Introduction
Problem
To determine the effect of ten different antibiotics on two different types of bacteria. I will test six antibiotics on Escherichia coli, and six
antibiotics on Bacillus subtilis. On Escherichia coli I will test tetracycline, chloramphenicol, furadantin, nalidixic acid, triple sulfa, and kanamycin. On Bacillus subtilis I will test streptomycin, erythromycin, novobiocin, tetracycline, chloramphenicol, and penicillin. As a side observation, I would also like to see if Bacillus subtillis shows resistance to penicillin. The use of penicillin is being reduced because of the resistance many types of bacteria are developing against it.
Hypothesis
My hypothesis is that penicillin will inhibit the most growth against Bacillus subtilis, and that tetracycline will stop Escherichia coli more effectively than the others.
Rationale
I feel that this experiment is valid because it shows how different antibiotics react to different types of bacteria.
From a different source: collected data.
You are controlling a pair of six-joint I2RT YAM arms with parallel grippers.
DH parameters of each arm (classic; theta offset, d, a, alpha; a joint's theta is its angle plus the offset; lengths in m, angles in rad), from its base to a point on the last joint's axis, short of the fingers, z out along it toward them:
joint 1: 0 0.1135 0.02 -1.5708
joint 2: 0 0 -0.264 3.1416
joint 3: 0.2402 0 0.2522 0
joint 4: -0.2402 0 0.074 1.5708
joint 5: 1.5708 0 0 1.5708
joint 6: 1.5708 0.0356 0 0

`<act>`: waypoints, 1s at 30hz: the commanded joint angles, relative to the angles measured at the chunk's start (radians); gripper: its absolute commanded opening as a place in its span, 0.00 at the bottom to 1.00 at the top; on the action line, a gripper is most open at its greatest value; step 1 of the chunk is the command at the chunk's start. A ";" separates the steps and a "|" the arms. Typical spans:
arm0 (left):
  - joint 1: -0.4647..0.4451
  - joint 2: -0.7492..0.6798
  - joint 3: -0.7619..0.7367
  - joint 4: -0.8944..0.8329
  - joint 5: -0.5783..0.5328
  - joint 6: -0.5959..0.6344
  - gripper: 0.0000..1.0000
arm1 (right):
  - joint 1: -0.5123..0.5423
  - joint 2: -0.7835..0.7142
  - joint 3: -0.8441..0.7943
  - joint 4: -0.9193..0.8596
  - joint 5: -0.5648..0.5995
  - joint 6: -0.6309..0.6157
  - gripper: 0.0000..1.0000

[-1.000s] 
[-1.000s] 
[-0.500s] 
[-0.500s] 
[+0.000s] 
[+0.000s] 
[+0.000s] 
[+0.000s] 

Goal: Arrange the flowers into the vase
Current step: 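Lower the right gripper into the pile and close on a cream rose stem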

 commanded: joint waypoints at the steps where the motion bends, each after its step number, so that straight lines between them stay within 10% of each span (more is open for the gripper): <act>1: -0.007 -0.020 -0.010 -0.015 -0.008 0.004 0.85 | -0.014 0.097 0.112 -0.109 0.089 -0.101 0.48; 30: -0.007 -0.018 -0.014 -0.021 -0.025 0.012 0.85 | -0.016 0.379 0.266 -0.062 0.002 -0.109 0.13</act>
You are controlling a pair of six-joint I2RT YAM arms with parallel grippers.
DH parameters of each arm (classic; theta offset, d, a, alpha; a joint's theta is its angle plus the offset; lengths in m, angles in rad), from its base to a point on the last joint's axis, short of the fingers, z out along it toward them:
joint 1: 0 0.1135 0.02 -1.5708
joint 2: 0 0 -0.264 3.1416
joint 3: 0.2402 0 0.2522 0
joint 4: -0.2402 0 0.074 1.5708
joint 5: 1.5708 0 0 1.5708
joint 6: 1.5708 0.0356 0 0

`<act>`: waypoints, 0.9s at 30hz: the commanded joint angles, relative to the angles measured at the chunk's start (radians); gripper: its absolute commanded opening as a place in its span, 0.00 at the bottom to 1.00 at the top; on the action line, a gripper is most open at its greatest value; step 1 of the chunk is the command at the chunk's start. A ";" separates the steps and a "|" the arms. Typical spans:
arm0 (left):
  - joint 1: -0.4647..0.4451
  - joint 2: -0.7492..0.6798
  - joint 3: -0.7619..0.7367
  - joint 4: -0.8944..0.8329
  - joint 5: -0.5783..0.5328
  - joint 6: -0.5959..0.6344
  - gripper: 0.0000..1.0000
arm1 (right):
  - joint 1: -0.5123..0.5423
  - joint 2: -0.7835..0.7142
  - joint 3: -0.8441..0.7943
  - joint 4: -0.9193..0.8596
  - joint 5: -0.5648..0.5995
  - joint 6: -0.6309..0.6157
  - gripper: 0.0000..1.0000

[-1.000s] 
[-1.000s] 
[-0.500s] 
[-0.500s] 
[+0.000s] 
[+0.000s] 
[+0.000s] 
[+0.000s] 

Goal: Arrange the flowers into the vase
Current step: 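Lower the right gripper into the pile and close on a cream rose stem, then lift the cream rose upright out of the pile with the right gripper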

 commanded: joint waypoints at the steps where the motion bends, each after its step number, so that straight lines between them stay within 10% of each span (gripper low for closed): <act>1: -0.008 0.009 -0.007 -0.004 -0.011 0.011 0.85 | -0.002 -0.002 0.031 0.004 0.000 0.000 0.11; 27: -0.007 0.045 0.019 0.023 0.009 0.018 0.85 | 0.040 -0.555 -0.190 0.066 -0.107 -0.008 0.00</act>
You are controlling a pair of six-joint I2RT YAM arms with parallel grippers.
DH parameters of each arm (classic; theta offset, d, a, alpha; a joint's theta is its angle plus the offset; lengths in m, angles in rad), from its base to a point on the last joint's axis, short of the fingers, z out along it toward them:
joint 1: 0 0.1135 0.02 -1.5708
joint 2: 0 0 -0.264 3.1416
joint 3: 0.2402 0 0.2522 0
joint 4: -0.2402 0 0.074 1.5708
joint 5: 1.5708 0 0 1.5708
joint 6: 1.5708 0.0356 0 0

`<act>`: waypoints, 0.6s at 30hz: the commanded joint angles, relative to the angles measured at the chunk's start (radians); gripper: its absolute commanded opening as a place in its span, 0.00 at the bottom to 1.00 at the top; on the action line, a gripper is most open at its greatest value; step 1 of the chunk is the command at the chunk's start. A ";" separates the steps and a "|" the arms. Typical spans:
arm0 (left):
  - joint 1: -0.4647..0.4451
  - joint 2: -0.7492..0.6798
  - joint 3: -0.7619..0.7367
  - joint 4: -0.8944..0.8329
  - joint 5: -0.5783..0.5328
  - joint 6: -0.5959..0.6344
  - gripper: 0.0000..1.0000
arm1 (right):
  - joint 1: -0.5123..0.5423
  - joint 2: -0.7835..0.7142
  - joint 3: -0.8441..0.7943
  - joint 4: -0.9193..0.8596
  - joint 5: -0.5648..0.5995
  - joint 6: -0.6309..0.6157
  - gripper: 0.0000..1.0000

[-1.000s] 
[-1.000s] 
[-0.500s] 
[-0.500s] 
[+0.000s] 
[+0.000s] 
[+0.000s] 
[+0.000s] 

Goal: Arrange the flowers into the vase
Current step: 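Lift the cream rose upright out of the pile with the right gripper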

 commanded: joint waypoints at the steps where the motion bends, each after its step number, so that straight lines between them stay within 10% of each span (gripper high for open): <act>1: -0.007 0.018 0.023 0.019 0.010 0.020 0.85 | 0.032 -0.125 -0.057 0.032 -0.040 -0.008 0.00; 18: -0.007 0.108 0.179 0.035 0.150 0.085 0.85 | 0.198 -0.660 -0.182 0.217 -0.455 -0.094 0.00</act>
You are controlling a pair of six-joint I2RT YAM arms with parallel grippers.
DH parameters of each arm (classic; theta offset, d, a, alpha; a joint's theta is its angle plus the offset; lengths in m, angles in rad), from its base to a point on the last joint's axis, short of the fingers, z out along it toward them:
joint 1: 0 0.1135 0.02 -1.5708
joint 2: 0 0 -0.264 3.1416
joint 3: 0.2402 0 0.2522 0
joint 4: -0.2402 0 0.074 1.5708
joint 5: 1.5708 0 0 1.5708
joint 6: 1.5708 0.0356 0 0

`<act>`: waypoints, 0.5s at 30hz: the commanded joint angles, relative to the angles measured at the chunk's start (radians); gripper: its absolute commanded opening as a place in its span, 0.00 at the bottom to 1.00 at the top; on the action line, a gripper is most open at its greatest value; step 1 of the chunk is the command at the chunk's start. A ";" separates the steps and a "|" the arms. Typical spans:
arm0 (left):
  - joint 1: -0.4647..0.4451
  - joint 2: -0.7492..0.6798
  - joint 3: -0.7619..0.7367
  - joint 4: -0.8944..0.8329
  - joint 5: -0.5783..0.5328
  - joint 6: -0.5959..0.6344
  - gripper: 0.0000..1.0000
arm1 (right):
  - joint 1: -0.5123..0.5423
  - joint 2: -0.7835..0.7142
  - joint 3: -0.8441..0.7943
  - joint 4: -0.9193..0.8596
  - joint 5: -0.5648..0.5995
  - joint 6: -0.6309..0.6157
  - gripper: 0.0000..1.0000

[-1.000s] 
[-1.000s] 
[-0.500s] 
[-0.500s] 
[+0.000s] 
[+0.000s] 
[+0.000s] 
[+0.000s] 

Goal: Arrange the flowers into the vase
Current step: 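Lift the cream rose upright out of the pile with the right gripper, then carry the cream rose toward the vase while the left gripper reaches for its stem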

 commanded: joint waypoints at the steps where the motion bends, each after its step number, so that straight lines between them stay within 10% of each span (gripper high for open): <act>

It also points out the fact that not all antibiotics work the same or that they work at all on all types of bacteria.
Materials
1 bottle of tryptic soy agar
1 culture of Escherichia coli
1 culture of Bacillus subtilis
4 sterile petri dishes
1 pack of test discs
2 sterile pipettes
2 tubes of physiological saline
1 forceps
1 wax pencil
2 sterile swabs
Method
1. Loosen the cap of the tryptic soy agar to allow it to vent. Place the bottle in a water bath at 100 degrees Centigrade so that the water level reached the level of the medium. The agar will melt in about 20 minutes.
2. Gradually cool the medium to about 45 degrees Centigrade by letting the water bath cool. Then let the medium sit for 10 minutes.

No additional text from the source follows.